Matt Handal, quoting Erica Olson, author of Speak Simple – The Art of Simplifying Technical Presentations, provides some useful resources for anyone who makes the short-list in an RFP decision-making experience — the formal presentation to the selection board.
Olson outlines some of the blunders architects, engineers and contractors make at this crucial stage, and suggests solutions based on three tracks.
Lack of preparation
My general rule of thumb in regards to practice is a 10:1 ratio. For every hour of presentation, you want to spend 10 hours in practice.
Although I find this to be true, I acknowledge that every person is different and therefore this advice is subject to variations. A presenter will need more practice for new or freshly altered presentations and less practice for presentations that are recycled or routine with minimal updates. Two dress rehearsals are recommended with props or other demonstrations to make the transition smoothly to using it and putting it away.
I say 50% of your preparation is practice. But for a one-hour presentation I’m not asking you to stand in the conference room and repeat it 10 times. I do ask you to read through your bullet points and walk away to check your email, take a walk, use the bathroom. The time you spend in mindless activity, you should be running through your presentation and every run through should be different, better.
Allowing complexity and jargon to overwhelm the presentation
When I was working at the zoo, it was a librarian who told me “If you have any chance of improving your presentation, you need to talk to the old people”.
It took me a while for that advice to sink in and make sense, but it came to me as I sat trying to explain how digital cameras work to my 80-year-old grandfather. Her advice was about the mechanics of presenting: speaking slowly, loudly, and articulating the words you are trying to get across.
I found a second element. It was simplifying the explanation for another person who doesn’t have the same knowledge you have (hence the title of the book “Speak Simple”). As a presenter, it is easy to forget the years it took to build your expertise and to gain the vocabulary you currently have. Your audience doesn’t have that same education. Therefore, your listeners, in any situation, are dependent on how well you explain your knowledge in ways they understand.

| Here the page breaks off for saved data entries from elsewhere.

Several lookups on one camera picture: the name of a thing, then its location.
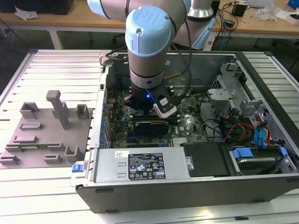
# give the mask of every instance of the robot arm logo
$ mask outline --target robot arm logo
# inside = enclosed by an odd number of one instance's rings
[[[148,9],[143,9],[140,11],[139,15],[137,16],[137,19],[141,22],[147,22],[151,25],[154,25],[159,17],[160,14],[158,14],[157,12],[153,12]]]

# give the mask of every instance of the wooden table
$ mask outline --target wooden table
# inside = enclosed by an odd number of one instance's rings
[[[232,0],[221,0],[222,6]],[[289,10],[288,0],[276,0],[277,7]],[[256,18],[256,9],[247,9],[243,17],[238,17],[239,25],[231,36],[238,37],[255,37],[255,38],[277,38],[277,39],[299,39],[299,27],[291,25],[285,20],[277,18],[275,21],[259,21]],[[86,31],[86,32],[125,32],[125,23],[116,20],[109,20],[94,14],[86,0],[75,0],[73,9],[68,15],[39,14],[40,18],[24,21],[15,14],[0,13],[0,18],[6,22],[12,29],[29,29],[29,30],[47,30],[53,41],[55,49],[63,49],[57,31]],[[232,19],[227,13],[224,13],[226,19]],[[204,50],[211,50],[214,38],[217,36],[220,26],[220,19],[217,16],[209,41]],[[5,36],[5,25],[0,24],[2,36]]]
[[[232,0],[221,0],[220,9],[228,2],[232,2]],[[288,7],[287,3],[288,0],[275,0],[276,7],[289,12],[294,11]],[[225,10],[231,13],[232,9],[233,7],[228,7]],[[280,18],[276,18],[274,21],[259,21],[256,18],[256,12],[257,9],[249,8],[245,11],[243,17],[237,17],[239,24],[237,29],[231,33],[231,36],[254,37],[257,38],[257,41],[259,40],[258,38],[299,39],[299,26],[292,25]],[[235,18],[226,12],[224,12],[224,18],[235,21]],[[214,25],[204,50],[211,50],[213,45],[208,45],[208,43],[213,43],[219,33],[221,24],[219,16],[216,17],[216,20],[217,22]]]
[[[125,23],[109,20],[93,13],[87,0],[75,0],[67,15],[38,14],[38,19],[22,20],[14,13],[0,13],[0,18],[12,29],[47,30],[55,49],[63,49],[57,31],[115,32],[124,33]],[[4,24],[0,24],[0,35],[6,37]]]

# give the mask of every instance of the blue tab
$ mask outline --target blue tab
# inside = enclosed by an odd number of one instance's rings
[[[283,157],[286,157],[288,155],[288,152],[286,151],[285,147],[281,147],[280,152],[282,153]]]
[[[253,157],[253,154],[251,152],[250,148],[236,148],[233,151],[233,154],[235,158],[245,158],[245,157]]]
[[[83,164],[74,164],[71,167],[71,171],[73,173],[79,173],[79,172],[83,172],[83,168],[84,168]]]
[[[236,150],[236,149],[233,150],[233,154],[236,159],[238,159],[240,157],[240,154],[239,154],[238,150]]]

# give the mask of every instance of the table leg
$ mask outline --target table leg
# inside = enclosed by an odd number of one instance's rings
[[[3,28],[0,28],[0,37],[2,39],[6,39],[7,38],[7,34],[5,32],[5,29],[3,29]]]
[[[256,47],[260,40],[261,40],[261,38],[256,38],[256,39],[254,40],[254,42],[252,43],[252,46],[253,46],[253,47]]]
[[[55,48],[56,50],[61,50],[61,49],[63,49],[64,47],[63,47],[63,45],[62,45],[61,39],[60,39],[59,36],[58,36],[57,31],[55,31],[55,30],[48,30],[48,32],[50,33],[50,36],[51,36],[51,39],[52,39],[54,48]]]
[[[93,33],[92,32],[88,32],[88,36],[89,36],[89,41],[93,42]]]
[[[210,33],[210,35],[205,43],[205,46],[203,48],[203,51],[211,51],[212,50],[216,36],[217,36],[217,32]]]

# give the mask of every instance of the light blue robot joint cap
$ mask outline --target light blue robot joint cap
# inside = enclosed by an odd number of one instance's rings
[[[140,57],[152,57],[163,51],[171,39],[169,15],[155,6],[133,10],[126,21],[126,44]]]

Simplifying is not the same as “dumbing it down”, being able to simply explain your business proves you are the expert. It is far more difficult to simplify than to talk in code.
Failure to speak to the clients’ needs
The most common mistake I see when conducting presentations or conversations with prospects and clients is the inability to be audience-centric. In general, people want to know how you can help them. They do not wish to hear your ego or your company’s credibility for this conversation. A prospect would not have begun the conversation if you were not viewed as credible already.
During client presentations, the selection committee wishes to hear how you can give them the end result and what they would be looking for while “interviewing” other companies. By educating the listener, you are positioning yourself as the expert without outwardly boasting like many companies do.
Focus on your audience’s needs, not your own. If the goal of your presentation is to win a project, then you’re focused on you, not your audience.
I’d encourage you to read Handal’s complete post — and then dig deeper into the topic — if you are serious about winning in the final hurdle. Remember, generally if you get to the presentation stage, you’ve done a lot right on the technical front. Now it is time to have your team hone speaking and relationship-building skills.